ASSIGNED TASK =>
Would you repeat the listing exactly but omit every picture?

AVAILABLE DATA =>
- Opening Delimiter -

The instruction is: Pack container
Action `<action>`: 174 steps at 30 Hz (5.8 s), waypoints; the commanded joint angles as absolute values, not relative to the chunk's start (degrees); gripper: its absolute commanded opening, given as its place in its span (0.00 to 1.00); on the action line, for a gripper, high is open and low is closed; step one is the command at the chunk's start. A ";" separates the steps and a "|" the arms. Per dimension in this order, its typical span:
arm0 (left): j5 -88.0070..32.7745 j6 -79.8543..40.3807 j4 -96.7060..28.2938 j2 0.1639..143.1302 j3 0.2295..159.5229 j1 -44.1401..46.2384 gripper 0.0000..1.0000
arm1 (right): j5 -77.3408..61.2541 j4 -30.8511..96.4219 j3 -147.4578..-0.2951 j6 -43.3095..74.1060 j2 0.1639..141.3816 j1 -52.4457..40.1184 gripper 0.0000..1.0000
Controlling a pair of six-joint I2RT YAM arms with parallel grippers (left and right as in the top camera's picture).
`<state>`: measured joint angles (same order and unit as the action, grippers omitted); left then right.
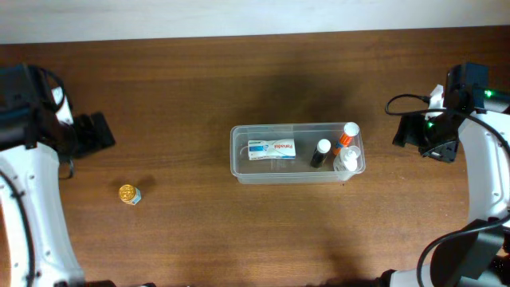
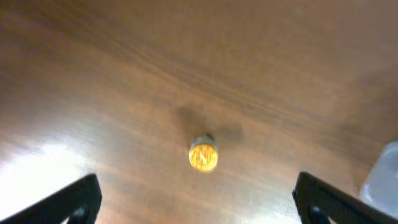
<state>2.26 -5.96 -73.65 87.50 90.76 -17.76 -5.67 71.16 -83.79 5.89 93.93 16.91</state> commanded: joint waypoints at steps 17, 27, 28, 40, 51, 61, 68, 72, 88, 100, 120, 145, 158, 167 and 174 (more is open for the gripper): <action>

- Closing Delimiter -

PROBLEM SOLUTION =>
The instruction is: Pack container
Action `<action>`: 174 steps at 30 Hz (5.8 s), waypoints; the commanded joint angles as absolute values, not relative to the chunk's start (degrees); gripper: its absolute commanded opening, given as its place in its span (0.00 to 1.00); on the action line, for a gripper, high is open and low is closed; step one is the command at the chunk's start. A ";" separates the steps and a "|" the arms. Per dimension in this order, its typical span:
arm0 (left): j5 -88.0070..32.7745 j6 -79.8543..40.3807 j4 -96.7060..28.2938 j2 0.1639..143.1302 j3 0.2295..159.5229 j1 -44.1401..46.2384 gripper 0.0000..1.0000
arm1 (right): j5 -77.3408..61.2541 j4 -30.8511..96.4219 j3 -147.4578..-0.2951 j6 -43.3095..74.1060 j2 0.1639..141.3816 j1 -52.4457..40.1184 gripper 0.0000..1.0000
Controlling a pair of six-joint I2RT YAM arms with parallel grippers (left and right as in the top camera's picture).
`<state>`: measured joint angles (same order and unit as the action, grippers omitted); left then right.
<state>2.26 -5.96 -73.65 87.50 90.76 -17.76 -5.67 71.16 -83.79 5.89 93.93 16.91</state> commanded: joint waypoints at steps 17, 27, 28, 40, 51, 61, 68, 72, 88, 100, 120, 145, 158, 167 and 174 (more is open for the gripper): <action>

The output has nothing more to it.